A theoretical account of technology’s role in peer feedback should therefore foreground instructor-controlled design choices that improve feedback quality and uptake. Useful design choices include criteria and feedback language training, task timing that enables reflection on recorded speech (Dai & Wu, 2022; Tseng & Yeh, 2019), multiple peer raters to stabilize judgments (Li et al., 2022), and visibility settings that balance accountability with psychological safety (K. J. Topping et al., 2025). Research with young learners suggests that peer feedback training should include explicit discussion of criteria and guidance on giving constructive suggestions (Hung et al., 2016). Further, video or audio workflows can support targeted work on features like pronunciation and intonation while giving teachers quality assurance oversight (Dai & Wu, 2022; Tseng & Yeh, 2019). Framing peer feedback within feedback literacy further clarifies how technology can support learner sense-making and planning next steps, as well as how to produce better comments.
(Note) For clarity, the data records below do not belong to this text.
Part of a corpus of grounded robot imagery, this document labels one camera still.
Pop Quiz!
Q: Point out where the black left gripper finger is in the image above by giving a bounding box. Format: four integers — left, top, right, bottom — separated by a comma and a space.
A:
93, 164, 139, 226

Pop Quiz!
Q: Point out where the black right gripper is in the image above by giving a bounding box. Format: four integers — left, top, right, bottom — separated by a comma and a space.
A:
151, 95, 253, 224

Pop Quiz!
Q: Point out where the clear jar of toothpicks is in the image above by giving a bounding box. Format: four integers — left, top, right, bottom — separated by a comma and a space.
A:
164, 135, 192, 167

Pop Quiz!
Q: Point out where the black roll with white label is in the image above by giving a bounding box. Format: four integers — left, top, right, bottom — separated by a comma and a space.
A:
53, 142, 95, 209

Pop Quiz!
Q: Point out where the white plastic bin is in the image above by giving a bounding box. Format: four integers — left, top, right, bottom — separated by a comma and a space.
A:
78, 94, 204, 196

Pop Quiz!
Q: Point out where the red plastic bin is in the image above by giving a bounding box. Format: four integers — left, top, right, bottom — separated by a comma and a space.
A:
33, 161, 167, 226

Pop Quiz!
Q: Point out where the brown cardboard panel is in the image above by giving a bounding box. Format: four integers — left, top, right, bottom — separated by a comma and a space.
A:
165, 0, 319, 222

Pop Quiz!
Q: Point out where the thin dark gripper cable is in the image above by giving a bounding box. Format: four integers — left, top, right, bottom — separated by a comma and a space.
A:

More research should investigate both how design choices interact in speaking tasks across age groups and contexts, and how they influence immediate revisions and longer-term oral communication skill development (Carless & Boud, 2018; Li et al., 2022).

2.2. Student Feedback Literacy

Student feedback literacy refers to the understandings, capacities, and dispositions needed to make sense of information from various sources and use it to enhance work or learning strategies, comprising four interdependent elements: (a) appreciating feedback; (b) making judgments; (c) managing affect; and (d) taking action (Carless & Boud, 2018).

Feedback literacy is highly relevant to L2 speaking because learners need to make sense of feedback to use it to guide subsequent performances (Carless & Boud, 2018). Existing scholarship shows that stronger feedback literacy is associated with deeper engagement with feedback processes, better use of teacher and peer comments, and greater evaluative judgment and self-regulation capacity (Han & Xu, 2021; Winstone et al., 2017; T. Zhang & Mao, 2023). Related speaking research further suggests that when learners can revisit feedback and plan revisions, they may improve their fluency, confidence, and course performance (Aguilera-Fuentes & Ortiz-Navarrete, 2025). In peer activities, giving feedback trains attention to criteria and common pitfalls, which feed forward into the feedback giver’s speaking practice, contributing to a classroom culture where feedback is sought and used productively.

Developing feedback literacy presents challenges. Learners may enter with passive orientations, low self-efficacy, or information overload, and without explicit training, they may not know how to use comments for revision (Taguba & Plata, 2025). Practical constraints also matter, as time and workload for rich feedback, large classes, and uneven technology access reduce opportunities to revisit and act on comments (Aguilera-Fuentes & Ortiz-Navarrete, 2025). Cultural and assessment contexts can dampen dialogue about feedback and focus attention on scores rather than formative use, which undermines agentic engagement (Winstone et al., 2017). These constraints argue for planned instruction in how to use feedback, safe climates that balance critique with encouragement, staged designs that prevent overload, and structured reflection that helps learners take ownership of next steps.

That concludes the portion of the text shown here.